◆ **WHAT IS NEEDED**
Copy each line of the following material that has the string "outlines".

◆ **WORKING DATA**
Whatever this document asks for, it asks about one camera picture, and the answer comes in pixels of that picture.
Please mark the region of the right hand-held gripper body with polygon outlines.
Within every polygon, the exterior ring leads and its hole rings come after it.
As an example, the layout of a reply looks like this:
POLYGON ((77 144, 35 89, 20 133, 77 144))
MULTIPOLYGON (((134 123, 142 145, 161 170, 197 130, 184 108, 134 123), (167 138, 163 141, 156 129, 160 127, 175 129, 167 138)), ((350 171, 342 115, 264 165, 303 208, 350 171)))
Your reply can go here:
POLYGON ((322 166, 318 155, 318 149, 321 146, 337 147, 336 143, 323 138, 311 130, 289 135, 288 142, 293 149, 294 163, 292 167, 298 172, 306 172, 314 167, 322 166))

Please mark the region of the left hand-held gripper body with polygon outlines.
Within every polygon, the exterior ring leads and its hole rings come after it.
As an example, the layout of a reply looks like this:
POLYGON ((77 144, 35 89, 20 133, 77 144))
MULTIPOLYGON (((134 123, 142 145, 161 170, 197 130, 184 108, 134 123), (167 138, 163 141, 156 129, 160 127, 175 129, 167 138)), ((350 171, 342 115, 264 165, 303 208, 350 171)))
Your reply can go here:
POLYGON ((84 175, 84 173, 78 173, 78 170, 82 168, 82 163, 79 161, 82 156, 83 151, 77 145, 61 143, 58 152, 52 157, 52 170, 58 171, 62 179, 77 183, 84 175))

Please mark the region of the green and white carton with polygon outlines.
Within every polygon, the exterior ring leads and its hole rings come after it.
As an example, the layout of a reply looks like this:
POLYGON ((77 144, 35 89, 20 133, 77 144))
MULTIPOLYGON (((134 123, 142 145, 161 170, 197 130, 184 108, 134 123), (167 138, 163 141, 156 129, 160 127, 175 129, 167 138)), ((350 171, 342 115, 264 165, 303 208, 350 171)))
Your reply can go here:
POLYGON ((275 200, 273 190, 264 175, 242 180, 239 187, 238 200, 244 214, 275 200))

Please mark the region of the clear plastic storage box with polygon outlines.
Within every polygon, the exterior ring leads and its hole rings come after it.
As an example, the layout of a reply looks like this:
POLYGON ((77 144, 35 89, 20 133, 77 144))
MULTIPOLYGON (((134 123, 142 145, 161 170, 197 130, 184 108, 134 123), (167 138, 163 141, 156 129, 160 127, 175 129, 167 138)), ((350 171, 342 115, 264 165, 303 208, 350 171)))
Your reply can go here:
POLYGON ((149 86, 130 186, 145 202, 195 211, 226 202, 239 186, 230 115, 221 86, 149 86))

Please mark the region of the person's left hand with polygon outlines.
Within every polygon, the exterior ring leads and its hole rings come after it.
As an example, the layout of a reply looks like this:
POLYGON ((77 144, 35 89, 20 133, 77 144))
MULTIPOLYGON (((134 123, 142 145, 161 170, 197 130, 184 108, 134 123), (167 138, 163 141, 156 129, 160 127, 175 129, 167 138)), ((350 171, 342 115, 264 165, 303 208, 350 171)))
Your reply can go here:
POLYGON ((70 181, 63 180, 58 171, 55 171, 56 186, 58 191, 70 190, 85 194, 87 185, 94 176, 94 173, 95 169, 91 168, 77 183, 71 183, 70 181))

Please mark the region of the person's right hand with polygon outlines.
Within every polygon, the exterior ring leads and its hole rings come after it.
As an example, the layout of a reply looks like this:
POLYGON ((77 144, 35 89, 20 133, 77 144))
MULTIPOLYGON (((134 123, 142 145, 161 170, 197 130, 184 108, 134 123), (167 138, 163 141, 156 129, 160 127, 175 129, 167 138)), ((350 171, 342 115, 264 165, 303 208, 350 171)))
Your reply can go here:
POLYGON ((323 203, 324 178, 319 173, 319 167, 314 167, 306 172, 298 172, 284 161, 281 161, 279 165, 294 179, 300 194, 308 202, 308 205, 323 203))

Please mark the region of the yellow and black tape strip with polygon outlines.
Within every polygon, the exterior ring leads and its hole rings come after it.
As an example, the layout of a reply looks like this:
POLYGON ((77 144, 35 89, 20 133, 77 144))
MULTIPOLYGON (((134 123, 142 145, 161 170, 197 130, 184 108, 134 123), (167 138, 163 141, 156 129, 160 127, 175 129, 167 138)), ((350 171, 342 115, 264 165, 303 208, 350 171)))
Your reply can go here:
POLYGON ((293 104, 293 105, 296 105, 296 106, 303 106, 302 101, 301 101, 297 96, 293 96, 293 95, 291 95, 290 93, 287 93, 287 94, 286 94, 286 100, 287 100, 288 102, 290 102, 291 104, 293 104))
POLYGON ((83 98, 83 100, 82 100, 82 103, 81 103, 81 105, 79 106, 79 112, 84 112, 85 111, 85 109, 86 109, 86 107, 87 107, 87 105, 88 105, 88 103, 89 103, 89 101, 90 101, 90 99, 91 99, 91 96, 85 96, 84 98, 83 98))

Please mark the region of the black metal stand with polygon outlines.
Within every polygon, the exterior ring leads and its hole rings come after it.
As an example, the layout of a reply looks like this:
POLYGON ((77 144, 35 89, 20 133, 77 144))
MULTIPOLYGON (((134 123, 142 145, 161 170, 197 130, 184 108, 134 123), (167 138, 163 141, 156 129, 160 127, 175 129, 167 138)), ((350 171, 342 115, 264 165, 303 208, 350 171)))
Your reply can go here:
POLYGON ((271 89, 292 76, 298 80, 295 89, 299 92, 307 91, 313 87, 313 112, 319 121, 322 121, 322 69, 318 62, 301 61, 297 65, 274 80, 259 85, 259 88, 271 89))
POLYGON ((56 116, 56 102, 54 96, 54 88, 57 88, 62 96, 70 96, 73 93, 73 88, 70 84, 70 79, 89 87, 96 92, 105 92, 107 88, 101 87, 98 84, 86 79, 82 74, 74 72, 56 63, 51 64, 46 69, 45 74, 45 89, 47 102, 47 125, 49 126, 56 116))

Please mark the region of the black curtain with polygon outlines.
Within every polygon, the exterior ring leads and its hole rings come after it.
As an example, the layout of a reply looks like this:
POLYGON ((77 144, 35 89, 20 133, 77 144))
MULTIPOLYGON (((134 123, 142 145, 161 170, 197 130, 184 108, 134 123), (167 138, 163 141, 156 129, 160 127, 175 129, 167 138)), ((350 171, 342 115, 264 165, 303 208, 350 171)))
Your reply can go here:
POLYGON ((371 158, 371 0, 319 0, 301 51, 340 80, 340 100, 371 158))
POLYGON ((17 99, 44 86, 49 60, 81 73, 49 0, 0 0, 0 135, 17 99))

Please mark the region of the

==

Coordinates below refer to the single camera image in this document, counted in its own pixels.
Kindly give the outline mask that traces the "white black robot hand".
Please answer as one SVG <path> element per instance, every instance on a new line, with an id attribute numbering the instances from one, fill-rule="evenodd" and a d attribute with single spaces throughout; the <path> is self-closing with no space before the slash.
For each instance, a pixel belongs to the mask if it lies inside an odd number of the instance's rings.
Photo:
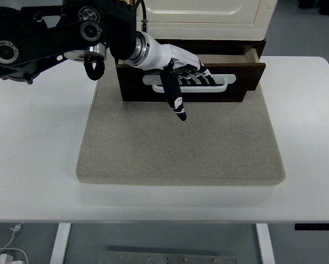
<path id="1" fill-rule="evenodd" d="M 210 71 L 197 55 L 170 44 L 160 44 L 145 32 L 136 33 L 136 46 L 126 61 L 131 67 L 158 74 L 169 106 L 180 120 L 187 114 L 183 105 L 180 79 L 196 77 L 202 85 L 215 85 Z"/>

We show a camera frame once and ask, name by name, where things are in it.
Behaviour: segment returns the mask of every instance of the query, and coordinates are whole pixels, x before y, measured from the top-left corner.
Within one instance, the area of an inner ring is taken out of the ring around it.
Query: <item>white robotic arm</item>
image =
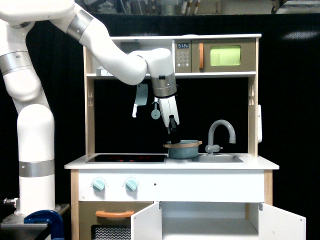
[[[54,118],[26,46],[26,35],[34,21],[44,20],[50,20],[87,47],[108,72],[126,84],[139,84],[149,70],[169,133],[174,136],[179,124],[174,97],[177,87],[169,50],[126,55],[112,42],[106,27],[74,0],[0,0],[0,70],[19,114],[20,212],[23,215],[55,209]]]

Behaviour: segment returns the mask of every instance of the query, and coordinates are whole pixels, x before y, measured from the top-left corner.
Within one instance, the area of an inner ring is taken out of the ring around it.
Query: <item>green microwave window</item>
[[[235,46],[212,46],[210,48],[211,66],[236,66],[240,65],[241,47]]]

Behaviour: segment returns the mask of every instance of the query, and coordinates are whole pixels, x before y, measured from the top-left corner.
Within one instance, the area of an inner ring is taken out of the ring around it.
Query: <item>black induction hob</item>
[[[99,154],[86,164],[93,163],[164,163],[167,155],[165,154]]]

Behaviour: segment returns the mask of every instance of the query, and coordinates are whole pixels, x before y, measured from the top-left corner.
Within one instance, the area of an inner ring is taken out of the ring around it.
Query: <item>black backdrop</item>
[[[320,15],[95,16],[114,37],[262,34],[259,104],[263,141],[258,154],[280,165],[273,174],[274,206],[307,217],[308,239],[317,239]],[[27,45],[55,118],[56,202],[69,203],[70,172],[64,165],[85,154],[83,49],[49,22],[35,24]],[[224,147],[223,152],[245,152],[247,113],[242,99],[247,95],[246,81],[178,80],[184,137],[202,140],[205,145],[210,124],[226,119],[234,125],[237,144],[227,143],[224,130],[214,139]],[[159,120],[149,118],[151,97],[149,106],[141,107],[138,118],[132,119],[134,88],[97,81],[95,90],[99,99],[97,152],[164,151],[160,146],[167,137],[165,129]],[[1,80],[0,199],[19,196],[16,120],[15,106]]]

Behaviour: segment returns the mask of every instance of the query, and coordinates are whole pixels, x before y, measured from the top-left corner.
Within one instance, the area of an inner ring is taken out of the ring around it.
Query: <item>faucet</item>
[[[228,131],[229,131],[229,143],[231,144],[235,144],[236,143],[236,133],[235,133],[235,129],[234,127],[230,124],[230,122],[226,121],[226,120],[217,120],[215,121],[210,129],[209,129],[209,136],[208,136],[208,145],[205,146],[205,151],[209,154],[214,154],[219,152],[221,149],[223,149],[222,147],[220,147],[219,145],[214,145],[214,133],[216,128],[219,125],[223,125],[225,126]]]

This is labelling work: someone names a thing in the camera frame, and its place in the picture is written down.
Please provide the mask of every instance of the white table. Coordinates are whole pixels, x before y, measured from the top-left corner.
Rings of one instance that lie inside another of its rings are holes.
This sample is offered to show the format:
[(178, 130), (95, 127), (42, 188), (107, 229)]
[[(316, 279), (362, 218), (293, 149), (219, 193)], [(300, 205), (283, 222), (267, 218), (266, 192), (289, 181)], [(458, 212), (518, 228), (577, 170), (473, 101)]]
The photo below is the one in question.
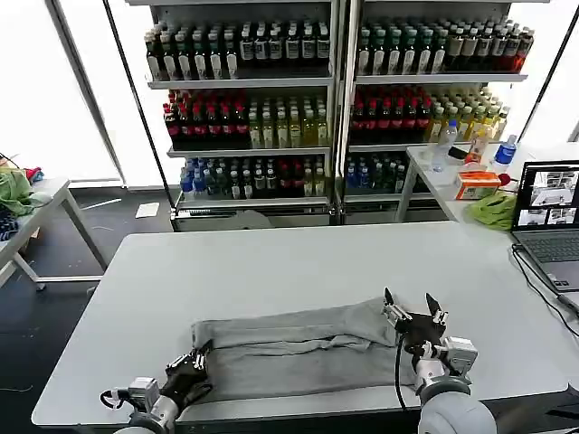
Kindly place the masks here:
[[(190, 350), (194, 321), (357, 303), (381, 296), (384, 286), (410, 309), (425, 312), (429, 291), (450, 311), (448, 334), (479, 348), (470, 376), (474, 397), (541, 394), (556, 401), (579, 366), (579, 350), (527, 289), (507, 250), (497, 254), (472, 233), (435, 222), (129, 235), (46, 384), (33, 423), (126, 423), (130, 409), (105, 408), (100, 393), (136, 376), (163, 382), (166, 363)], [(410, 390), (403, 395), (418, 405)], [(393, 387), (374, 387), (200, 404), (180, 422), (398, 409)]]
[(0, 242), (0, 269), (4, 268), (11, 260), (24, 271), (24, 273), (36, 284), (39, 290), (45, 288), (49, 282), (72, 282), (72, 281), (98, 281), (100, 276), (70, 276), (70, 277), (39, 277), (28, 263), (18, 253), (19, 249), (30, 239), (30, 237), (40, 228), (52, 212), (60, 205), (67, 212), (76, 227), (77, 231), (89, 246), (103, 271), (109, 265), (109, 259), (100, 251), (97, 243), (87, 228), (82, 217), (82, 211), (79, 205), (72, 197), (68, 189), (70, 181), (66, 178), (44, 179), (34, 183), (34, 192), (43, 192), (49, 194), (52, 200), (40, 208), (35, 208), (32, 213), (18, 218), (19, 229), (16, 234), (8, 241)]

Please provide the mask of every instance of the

* * *

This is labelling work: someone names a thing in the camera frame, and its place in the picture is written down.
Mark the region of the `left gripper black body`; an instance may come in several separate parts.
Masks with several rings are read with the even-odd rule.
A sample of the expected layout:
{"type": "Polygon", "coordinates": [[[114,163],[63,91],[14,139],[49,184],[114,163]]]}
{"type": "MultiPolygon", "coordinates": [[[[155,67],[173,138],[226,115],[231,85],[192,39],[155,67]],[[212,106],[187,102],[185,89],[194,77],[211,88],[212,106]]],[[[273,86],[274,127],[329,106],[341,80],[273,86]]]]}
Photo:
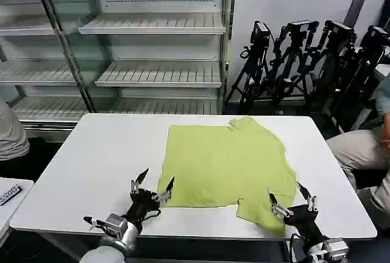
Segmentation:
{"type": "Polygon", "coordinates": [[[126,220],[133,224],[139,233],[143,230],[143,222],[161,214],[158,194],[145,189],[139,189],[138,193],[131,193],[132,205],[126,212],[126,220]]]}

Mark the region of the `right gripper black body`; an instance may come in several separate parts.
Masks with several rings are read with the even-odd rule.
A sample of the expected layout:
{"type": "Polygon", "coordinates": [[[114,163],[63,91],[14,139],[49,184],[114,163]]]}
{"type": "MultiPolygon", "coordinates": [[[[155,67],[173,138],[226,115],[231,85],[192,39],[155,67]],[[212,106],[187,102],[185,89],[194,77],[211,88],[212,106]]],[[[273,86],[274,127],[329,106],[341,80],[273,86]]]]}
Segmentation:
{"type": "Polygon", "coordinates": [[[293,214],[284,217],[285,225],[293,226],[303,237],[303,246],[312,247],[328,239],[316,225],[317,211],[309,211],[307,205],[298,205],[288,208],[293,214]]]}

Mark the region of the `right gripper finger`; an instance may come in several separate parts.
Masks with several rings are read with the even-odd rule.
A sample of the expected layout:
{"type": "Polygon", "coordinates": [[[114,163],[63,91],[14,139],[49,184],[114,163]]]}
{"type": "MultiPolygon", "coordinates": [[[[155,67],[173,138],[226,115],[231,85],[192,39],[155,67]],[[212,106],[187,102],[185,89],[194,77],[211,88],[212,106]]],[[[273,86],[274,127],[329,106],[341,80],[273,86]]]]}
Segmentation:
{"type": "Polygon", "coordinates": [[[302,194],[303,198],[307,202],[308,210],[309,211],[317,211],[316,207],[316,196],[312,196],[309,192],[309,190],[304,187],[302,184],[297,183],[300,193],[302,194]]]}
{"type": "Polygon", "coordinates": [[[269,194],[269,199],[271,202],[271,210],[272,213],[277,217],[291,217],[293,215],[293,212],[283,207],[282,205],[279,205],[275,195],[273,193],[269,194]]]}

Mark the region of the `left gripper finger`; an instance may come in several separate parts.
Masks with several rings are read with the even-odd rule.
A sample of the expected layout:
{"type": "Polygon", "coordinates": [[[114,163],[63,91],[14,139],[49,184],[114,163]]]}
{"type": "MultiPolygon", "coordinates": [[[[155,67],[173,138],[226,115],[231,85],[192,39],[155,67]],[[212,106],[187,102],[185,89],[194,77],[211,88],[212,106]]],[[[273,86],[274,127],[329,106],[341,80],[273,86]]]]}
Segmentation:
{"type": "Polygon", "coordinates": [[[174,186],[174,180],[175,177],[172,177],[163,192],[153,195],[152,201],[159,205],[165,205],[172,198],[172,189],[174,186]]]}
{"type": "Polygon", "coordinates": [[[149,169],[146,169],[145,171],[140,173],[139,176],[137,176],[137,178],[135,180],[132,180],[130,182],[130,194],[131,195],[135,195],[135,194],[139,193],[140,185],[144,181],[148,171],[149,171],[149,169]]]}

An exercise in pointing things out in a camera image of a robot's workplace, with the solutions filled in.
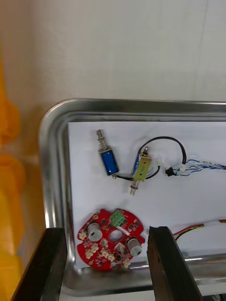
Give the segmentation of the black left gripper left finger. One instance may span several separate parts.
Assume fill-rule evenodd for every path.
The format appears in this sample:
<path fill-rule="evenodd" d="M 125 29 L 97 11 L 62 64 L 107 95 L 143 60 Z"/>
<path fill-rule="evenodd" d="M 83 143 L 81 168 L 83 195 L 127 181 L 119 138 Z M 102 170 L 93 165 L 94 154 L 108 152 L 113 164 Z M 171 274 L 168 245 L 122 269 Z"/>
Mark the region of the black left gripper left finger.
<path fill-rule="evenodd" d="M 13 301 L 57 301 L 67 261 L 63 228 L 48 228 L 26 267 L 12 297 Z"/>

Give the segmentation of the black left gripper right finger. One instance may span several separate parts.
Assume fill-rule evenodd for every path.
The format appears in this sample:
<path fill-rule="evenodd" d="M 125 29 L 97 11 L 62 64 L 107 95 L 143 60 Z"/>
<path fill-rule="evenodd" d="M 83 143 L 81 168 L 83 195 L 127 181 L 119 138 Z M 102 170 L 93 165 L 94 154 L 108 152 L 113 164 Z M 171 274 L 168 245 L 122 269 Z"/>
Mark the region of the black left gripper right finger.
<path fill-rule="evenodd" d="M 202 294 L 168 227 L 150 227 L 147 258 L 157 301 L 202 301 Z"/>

◆ **TASK ANSWER**
Please mark the region of the right hand-held gripper body with polygon outlines.
Please mark the region of the left hand-held gripper body with polygon outlines.
Please mark the region of the green and white carton with polygon outlines.
Please mark the region of the clear plastic storage box with polygon outlines.
Please mark the region of the person's left hand with polygon outlines.
Please mark the region of the person's right hand with polygon outlines.
Please mark the region of the yellow and black tape strip with polygon outlines.
Please mark the region of the black metal stand with polygon outlines.
Please mark the region of the black curtain with polygon outlines.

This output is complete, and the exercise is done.